• _Assigned task_
With the images removed, repeat the data below exactly.

[Collected material]

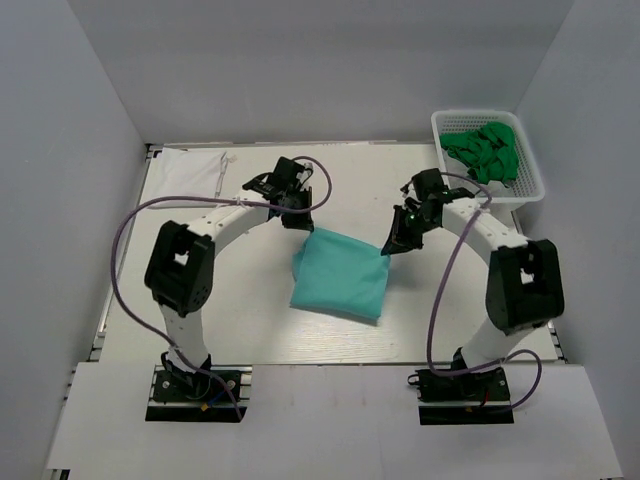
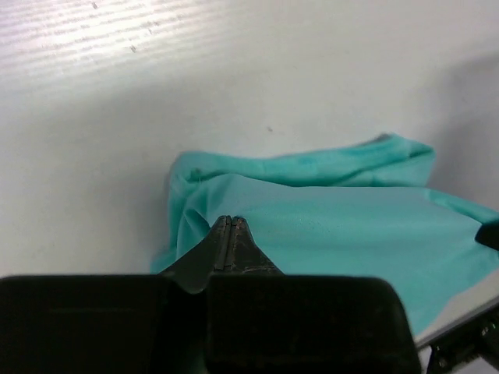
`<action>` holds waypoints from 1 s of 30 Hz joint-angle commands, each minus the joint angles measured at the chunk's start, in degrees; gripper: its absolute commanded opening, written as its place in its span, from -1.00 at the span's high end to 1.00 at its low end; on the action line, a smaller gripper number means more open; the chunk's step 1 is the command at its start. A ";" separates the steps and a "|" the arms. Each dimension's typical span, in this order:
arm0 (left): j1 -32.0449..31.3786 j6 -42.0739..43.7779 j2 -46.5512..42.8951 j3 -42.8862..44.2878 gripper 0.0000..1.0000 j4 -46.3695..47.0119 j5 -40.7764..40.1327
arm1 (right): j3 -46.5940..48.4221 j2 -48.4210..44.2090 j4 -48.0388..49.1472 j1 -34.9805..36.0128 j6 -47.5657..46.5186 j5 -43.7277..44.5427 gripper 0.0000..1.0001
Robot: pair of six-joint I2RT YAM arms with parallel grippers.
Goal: Fold and stack the t-shirts
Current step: Smooth out wrinkles on the folded tshirt
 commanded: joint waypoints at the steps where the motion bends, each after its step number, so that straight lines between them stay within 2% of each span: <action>1: 2.14 -0.30 3.77 5.18 1.00 3.09 -1.69 | 5.15 5.04 4.13 -1.61 0.18 0.54 1.00; 4: 3.54 -0.30 7.75 8.61 1.00 2.22 -1.07 | 7.43 11.00 3.78 -2.14 1.14 0.97 1.00; 10: 5.21 -0.82 13.38 10.63 1.00 3.45 2.00 | 8.75 15.85 8.17 -2.76 2.37 4.31 1.00; 11: 5.21 -0.82 13.99 11.60 1.00 3.45 2.01 | 9.63 16.82 9.13 -2.85 2.29 4.49 0.62; 13: 5.74 -0.82 15.92 13.36 1.00 0.56 2.54 | 11.47 17.70 9.75 -2.85 2.12 4.49 0.16; 14: 5.74 -0.82 15.93 15.80 0.85 -0.59 2.54 | 12.96 17.97 9.50 -2.85 1.42 4.06 -0.18; 16: 5.74 -1.35 16.55 17.84 0.36 -2.08 2.54 | 14.90 17.62 8.71 -2.50 0.80 2.47 -0.81; 17: 5.74 -1.35 15.76 17.85 -0.01 -2.09 1.67 | 15.87 16.31 8.53 -2.58 0.27 2.21 -0.81; 19: 6.26 -1.35 14.53 18.38 -0.51 -2.61 0.87 | 16.23 15.25 7.74 -2.32 0.18 2.20 -0.81; 20: 6.27 -1.35 13.66 18.38 -0.99 -2.62 -0.27 | 16.23 13.16 7.48 -2.32 0.27 2.20 -0.81; 23: 6.27 -1.35 10.05 18.38 -1.00 -4.11 -2.90 | 13.35 8.51 7.38 -2.06 0.62 2.99 -0.81; 27: 5.65 1.62 5.31 13.83 -1.00 -4.64 -3.44 | 8.60 2.52 8.79 -1.35 1.23 2.56 -0.81; 28: 4.87 3.20 4.60 12.41 -1.00 -3.86 -2.83 | 7.28 1.81 8.79 -1.35 1.41 2.47 -0.81; 30: 4.34 7.42 2.67 7.77 -1.00 -1.66 3.30 | 4.91 -0.56 8.97 -1.26 0.71 1.51 -0.81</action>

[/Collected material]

• _Task response_
`<action>` holds waypoints from 1 s of 30 Hz joint-angle commands, each minus the joint angles measured at the chunk's start, in degrees; gripper: its absolute commanded opening, written as its place in its span, from -1.00 at the span's high end to 1.00 at its low end; on the action line, a smaller gripper number means more open; the chunk's step 1 is the command at its start. A ";" separates the steps and a "|" the arms. Each dimension's typical span, in this order:
arm0 (left): j1 -32.0449..31.3786 j6 -42.0739..43.7779 j2 -46.5512..42.8951 j3 -42.8862..44.2878 gripper 0.0000..1.0000 j4 -46.3695..47.0119 j5 -40.7764..40.1327
arm1 (right): j3 -46.5940..48.4221 j2 -48.4210..44.2090 j4 -48.0388..49.1472 j1 -34.9805..36.0128 j6 -47.5657..46.5186 j5 -43.7277..44.5427 gripper 0.0000..1.0001
Robot: pair of six-joint I2RT YAM arms with parallel grippers.
Goal: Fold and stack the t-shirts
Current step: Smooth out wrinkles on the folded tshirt
 commanded: joint waypoints at the steps where the motion bends, each after its step number, so that straight lines between them stay within 2% of each span: <action>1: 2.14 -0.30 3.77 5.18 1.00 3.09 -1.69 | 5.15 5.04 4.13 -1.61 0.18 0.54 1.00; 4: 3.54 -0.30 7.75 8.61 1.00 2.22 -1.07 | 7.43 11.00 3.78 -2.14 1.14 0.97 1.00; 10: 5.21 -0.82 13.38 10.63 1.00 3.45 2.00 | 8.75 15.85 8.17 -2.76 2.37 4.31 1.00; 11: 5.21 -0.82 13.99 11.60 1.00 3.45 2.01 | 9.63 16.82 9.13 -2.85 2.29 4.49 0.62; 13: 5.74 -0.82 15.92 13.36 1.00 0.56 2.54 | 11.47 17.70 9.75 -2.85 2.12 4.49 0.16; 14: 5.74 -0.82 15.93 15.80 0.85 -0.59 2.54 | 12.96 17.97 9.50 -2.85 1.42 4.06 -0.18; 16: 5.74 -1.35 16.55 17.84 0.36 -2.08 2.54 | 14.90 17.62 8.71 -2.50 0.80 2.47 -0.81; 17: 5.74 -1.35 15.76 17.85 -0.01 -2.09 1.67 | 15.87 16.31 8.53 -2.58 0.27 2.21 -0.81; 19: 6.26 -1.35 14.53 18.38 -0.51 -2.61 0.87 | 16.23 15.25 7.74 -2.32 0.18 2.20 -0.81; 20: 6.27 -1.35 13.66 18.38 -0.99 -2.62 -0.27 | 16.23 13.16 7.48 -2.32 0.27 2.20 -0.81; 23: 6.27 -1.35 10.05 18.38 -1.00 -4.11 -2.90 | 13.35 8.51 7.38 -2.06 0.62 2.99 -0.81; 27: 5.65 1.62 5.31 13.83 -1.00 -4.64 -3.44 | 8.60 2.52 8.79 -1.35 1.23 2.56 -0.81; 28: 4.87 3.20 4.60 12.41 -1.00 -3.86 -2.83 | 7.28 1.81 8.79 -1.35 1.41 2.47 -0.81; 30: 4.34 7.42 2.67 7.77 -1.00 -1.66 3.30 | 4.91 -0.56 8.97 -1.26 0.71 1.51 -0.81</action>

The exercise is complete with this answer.